Today, point clouds are among the most important categories of spatial data, as they constitute digital 3D models of the as-is reality that can be created at unprecedented speed and precision. However, their unique properties, i.e., lack of structure, order, or connectivity information, necessitate specialized data structures and algorithms to leverage their full precision. In particular, this holds true for the interactive visualization of point clouds, which requires to balance hardware limitations regarding GPU memory and bandwidth against a naturally high susceptibility to visual artifacts.
This thesis focuses on concepts, techniques, and implementations of robust, scalable, and portable 3D visualization systems for massive point clouds. To that end, a number of rendering, visualization, and interaction techniques are introduced, that extend several basic strategies to decouple rendering efforts and data management: First, a novel visualization technique that facilitates context-aware filtering, highlighting, and interaction within point cloud depictions. Second, hardware-specific optimization techniques that improve rendering performance and image quality in an increasingly diversified hardware landscape. Third, natural and artificial locomotion techniques for nausea-free exploration in the context of state-of-the-art virtual reality devices. Fourth, a framework for web-based rendering that enables collaborative exploration of point clouds across device ecosystems and facilitates the integration into established workflows and software systems.
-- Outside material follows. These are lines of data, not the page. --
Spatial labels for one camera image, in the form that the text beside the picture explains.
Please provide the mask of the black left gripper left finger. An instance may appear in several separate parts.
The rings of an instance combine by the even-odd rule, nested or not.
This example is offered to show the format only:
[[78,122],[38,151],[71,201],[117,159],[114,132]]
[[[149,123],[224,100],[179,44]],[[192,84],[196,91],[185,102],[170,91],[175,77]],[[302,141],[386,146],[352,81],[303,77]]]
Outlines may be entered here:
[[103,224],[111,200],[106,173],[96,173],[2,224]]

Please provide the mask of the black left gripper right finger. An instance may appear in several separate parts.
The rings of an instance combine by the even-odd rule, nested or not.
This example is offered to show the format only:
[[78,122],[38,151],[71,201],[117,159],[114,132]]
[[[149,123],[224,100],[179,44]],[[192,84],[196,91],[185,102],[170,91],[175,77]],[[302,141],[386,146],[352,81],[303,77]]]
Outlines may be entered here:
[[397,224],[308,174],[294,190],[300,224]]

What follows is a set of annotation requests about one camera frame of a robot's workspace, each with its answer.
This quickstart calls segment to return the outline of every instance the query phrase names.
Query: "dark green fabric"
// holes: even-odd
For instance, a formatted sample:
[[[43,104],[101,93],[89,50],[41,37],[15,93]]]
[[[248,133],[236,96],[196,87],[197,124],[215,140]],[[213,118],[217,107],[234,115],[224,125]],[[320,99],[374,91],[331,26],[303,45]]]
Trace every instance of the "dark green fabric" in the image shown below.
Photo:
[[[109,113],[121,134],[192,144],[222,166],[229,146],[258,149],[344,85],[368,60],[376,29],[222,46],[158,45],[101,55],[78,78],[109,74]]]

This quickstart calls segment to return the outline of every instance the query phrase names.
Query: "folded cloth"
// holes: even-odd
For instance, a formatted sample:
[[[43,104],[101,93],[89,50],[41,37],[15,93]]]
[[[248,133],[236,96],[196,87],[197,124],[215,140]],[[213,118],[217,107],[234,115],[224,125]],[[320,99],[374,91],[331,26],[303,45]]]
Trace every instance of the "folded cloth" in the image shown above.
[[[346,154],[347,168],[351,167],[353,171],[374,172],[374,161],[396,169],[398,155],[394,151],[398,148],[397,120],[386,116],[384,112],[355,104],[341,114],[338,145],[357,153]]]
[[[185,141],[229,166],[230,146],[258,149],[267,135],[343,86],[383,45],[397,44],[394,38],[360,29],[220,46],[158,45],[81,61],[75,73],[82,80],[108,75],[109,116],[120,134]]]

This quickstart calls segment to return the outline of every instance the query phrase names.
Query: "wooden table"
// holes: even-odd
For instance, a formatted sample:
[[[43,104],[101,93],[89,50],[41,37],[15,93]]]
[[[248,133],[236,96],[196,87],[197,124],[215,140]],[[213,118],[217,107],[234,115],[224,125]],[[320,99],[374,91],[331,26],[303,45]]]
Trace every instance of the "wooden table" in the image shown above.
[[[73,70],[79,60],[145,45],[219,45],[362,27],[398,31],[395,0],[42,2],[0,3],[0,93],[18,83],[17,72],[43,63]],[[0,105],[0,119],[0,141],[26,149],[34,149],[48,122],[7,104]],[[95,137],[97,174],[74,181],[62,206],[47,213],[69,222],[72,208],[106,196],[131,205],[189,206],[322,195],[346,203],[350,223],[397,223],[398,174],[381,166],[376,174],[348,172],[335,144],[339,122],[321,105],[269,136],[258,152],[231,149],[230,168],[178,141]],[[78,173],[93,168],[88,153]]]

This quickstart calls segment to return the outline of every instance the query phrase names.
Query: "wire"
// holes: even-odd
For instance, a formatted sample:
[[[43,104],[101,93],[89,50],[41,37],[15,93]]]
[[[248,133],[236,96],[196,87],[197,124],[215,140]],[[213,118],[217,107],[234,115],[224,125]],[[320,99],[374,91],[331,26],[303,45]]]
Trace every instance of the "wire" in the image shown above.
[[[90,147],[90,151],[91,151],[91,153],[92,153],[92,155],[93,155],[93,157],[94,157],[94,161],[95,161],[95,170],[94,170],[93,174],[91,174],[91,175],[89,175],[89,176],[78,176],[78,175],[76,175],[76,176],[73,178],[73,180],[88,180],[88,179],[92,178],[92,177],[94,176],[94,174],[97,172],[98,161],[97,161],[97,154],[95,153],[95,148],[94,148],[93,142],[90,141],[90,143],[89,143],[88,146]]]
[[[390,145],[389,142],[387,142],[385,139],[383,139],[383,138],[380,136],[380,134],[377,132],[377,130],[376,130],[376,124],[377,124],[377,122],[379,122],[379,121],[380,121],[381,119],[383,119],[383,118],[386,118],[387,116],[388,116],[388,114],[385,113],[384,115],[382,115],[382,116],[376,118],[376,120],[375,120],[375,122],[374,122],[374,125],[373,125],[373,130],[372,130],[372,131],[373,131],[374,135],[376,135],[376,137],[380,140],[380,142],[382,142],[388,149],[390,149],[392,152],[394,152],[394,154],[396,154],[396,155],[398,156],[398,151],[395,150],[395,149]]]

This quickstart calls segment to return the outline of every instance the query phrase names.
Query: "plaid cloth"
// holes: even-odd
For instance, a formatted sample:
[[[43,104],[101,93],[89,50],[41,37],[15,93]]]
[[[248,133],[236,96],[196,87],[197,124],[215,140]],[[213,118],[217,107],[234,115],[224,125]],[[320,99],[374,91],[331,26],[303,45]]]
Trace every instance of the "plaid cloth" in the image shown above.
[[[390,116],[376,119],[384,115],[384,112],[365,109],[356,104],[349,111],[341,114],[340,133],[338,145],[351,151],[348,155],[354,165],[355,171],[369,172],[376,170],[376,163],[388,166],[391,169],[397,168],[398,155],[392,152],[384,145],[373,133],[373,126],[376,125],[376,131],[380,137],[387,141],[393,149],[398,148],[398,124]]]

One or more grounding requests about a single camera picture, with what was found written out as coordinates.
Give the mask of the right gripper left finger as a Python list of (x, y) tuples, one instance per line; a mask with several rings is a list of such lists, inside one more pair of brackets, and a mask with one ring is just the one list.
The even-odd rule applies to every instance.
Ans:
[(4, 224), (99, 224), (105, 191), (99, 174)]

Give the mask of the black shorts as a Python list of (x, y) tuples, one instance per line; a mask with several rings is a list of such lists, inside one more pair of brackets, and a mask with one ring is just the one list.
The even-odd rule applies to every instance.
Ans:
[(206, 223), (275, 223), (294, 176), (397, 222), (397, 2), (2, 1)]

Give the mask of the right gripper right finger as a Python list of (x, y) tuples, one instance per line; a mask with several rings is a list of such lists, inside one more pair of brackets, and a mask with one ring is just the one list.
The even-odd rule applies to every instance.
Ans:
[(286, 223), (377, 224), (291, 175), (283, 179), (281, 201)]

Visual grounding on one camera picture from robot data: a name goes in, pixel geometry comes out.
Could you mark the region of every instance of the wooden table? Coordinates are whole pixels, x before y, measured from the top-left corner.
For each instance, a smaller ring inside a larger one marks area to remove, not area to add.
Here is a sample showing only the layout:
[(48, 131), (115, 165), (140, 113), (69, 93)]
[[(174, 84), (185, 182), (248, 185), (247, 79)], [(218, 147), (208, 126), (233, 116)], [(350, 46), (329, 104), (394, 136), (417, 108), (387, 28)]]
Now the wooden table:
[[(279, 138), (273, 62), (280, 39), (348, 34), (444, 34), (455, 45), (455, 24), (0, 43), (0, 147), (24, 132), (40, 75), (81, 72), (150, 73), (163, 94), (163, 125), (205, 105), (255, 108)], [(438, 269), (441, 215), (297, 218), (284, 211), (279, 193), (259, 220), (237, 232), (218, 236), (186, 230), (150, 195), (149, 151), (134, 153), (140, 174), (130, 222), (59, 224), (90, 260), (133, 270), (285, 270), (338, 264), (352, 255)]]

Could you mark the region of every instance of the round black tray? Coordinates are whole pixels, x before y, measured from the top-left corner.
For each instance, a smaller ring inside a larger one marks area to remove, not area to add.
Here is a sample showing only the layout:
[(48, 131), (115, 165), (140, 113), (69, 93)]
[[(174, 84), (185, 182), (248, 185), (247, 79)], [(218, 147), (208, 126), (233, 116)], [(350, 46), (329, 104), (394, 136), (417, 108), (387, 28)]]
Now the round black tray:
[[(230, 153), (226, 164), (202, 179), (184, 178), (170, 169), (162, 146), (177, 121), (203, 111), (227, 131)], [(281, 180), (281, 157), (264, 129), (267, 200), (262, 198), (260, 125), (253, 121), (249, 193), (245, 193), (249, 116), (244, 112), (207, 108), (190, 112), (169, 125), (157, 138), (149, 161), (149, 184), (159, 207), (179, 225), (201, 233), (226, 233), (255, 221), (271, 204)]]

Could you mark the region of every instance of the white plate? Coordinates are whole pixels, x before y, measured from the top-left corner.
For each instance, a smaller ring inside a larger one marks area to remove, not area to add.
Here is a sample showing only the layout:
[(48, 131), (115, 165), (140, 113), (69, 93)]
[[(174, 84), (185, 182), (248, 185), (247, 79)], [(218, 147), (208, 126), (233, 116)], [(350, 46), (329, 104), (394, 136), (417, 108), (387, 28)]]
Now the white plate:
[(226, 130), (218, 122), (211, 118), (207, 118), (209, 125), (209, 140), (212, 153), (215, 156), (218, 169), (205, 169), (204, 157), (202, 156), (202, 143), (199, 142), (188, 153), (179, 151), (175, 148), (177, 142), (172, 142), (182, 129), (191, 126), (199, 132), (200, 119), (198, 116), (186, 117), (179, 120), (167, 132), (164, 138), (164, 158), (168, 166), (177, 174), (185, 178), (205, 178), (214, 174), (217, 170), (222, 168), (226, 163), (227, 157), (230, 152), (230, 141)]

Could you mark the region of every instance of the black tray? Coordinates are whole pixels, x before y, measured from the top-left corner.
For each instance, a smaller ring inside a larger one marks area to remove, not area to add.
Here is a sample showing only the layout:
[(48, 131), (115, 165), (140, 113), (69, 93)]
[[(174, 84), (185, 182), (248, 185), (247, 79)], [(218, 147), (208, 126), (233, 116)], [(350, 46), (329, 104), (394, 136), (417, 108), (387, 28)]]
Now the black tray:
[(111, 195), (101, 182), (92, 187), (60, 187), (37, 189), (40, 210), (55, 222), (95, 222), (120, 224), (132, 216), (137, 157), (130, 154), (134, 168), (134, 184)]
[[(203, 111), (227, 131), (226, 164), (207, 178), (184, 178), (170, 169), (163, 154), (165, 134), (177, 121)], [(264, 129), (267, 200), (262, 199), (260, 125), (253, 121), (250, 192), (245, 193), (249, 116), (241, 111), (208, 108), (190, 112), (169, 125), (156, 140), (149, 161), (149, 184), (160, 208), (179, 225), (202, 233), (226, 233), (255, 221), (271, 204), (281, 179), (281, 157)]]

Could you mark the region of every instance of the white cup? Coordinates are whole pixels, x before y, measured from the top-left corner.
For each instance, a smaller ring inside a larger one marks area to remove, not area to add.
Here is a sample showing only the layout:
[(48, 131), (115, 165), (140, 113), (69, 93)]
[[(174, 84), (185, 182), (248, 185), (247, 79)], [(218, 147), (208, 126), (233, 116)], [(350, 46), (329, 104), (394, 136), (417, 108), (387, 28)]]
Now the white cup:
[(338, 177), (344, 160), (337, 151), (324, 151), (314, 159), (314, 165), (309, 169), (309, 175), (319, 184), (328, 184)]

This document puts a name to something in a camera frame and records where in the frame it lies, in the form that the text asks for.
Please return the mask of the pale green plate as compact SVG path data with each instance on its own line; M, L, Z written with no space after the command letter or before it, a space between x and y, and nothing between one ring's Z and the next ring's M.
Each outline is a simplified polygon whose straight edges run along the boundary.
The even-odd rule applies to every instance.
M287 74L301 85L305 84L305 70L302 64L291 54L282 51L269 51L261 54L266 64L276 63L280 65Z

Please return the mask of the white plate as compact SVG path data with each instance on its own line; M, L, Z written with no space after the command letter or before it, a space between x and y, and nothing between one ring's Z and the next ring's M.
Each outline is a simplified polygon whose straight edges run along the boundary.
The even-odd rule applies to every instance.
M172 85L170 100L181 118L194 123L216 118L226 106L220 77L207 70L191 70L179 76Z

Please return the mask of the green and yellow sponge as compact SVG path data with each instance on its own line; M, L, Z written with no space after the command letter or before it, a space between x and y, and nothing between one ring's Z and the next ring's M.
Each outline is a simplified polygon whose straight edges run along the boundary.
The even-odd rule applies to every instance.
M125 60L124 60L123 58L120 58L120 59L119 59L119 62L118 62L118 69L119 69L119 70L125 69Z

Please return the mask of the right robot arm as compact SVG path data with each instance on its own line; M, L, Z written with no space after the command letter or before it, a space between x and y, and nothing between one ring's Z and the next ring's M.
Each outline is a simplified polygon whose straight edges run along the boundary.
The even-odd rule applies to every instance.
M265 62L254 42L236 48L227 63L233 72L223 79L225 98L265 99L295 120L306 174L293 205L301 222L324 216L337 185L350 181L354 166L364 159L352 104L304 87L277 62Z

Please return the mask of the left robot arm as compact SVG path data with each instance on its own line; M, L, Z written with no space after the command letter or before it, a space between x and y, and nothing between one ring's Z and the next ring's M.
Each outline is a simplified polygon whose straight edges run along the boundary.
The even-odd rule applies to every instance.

In cooperation with partners from industry and academia, the practicability and robustness of the presented techniques are showcased via several case studies using representative application scenarios and point cloud data sets. In summary, the work shows that the interactive visualization of point clouds can be implemented by a multi-tier software architecture with a number of domain-independent, generic system components that rely on optimization strategies specific to large point clouds. It demonstrates the feasibility of interactive, scalable point cloud visualization as a key component for distributed IT solutions that operate with spatial digital twins, providing arguments in favor of using point clouds as a universal type of spatial base data usable directly for visualization purposes.